Forest cases head to Supreme Court

by Rex Storm, Forest Policy Manager
Associated Oregon Loggers

Forest Roads Case Heads to Supreme Court: On June 25th, the US Supreme Court agreed to review NEDC v. Brown, the damaging 9th Circuit Court of Appeals decision that would subject forest roads in the Northwest states to “point-source” pollution permit regulation under the federal Clean Water Act, with unwanted oversight & control by the Environmental Protection Agency. Forest sector allies nationwide seek to have the Supreme Court overturn the 9th Circuit’s wrongheaded decision, because future EPA regulation of logging roads would be obstructive and unworkable.

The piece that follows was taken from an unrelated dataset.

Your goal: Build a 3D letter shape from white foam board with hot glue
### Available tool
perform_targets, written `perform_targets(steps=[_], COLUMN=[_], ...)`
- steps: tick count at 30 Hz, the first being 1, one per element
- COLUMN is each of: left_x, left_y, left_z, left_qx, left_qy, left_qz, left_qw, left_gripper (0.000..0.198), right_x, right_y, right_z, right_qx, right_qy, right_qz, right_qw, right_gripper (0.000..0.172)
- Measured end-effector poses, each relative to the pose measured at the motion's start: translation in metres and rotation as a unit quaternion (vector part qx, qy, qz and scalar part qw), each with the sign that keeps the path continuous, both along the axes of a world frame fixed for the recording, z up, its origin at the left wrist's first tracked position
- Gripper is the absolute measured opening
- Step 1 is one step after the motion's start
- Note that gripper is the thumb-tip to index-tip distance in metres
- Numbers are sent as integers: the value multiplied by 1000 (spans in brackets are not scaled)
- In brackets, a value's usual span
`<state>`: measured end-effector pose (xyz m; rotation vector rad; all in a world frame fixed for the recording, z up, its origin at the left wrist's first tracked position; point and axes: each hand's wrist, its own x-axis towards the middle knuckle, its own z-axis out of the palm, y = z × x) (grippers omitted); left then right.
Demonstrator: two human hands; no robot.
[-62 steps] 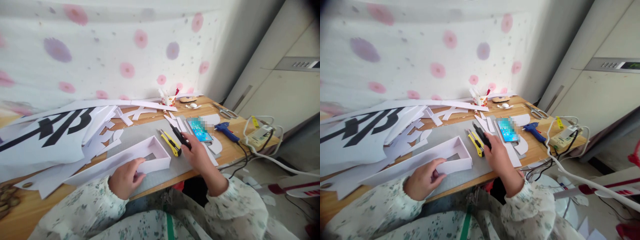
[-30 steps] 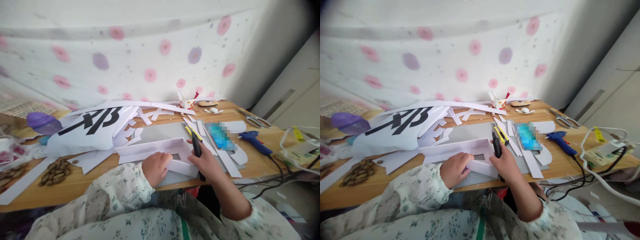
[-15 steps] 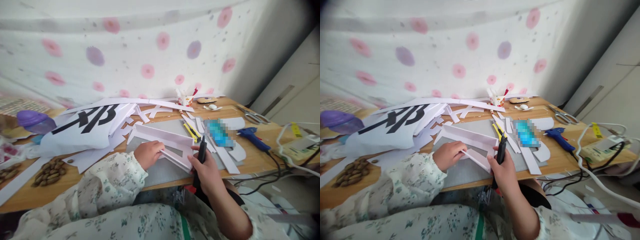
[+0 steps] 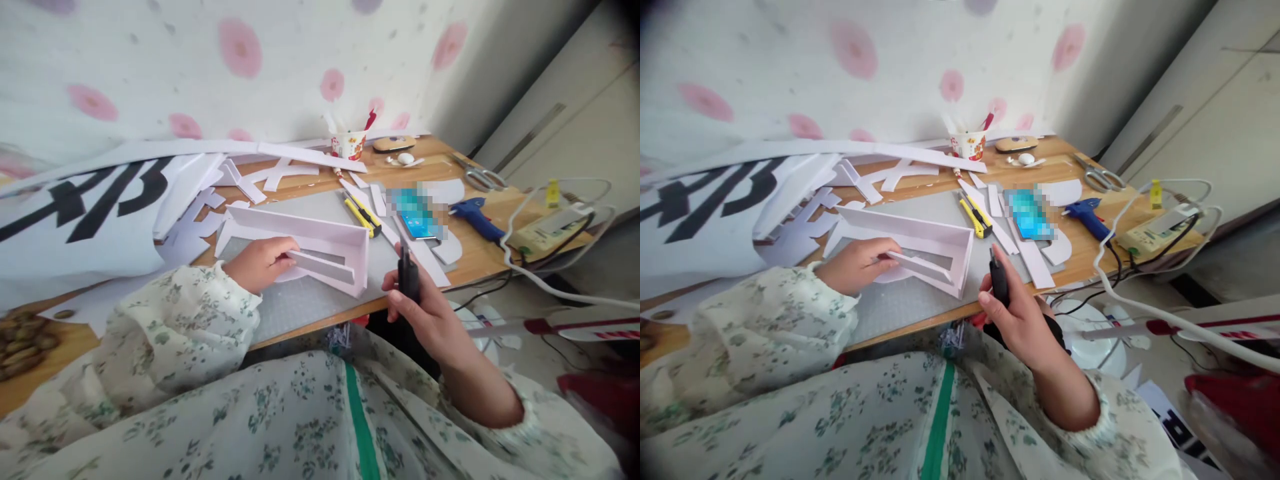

Murrelet Suit Attacks State Forests: In June, three environmental groups filed suit in the Portland Federal District Court alleging the OR Dept. of Forestry violates the Endangered Species Act. The lawsuit claims that ODF fails to secure a federal “take permit,” or Habitat Conservation Plan, prior to selling coastal state forest timber sales where the marbled murrelet seabird nests. Alarmingly, ODF enjoined itself by suspending three already-sold timber sales, and cancelled additional proposed sales. Industry intervenors in the case include purchasers, OFIC, DTO and AFRC (AOL a member).

Two Remedies to Roads Case: The US Supreme Court will hear the case in November, with a decision rendered by June 2013. In the meantime, Congress has blocked the EPA from enforcing the Court’s permit regulation, but that block expires Sept. 30, 2012. A one-year extension of the blockage is in an appropriations bill now pending in Congress. Concurrently, the National Alliance of Forest Owners is lobbying Congress for a bill that would amend the Clean Water Act to permanently exempt forest operations from the Act.

Feds Steal Negligent Fire Settlement: Sierra Pacific Industries in July agreed to settle an unprecedented lawsuit filed by the US Forest Service in N. California—which claimed the 2007 Moonlight Fire started on private forestland and damaged 65,000 acres of the Plumas and Lassen national forests. SP denied full liability for federal property and firefighting damages, despite agreeing to a settlement paying nearly $50 million and 22,500 acres of land deeded to the Forest Service. Federal prosecutors claimed the fire started from illegal operations on a red-flag warning day. Potential liability ramifications and defensive strategies are being explored by attorneys for state forestry agencies and timberland owners across the West, including Oregon.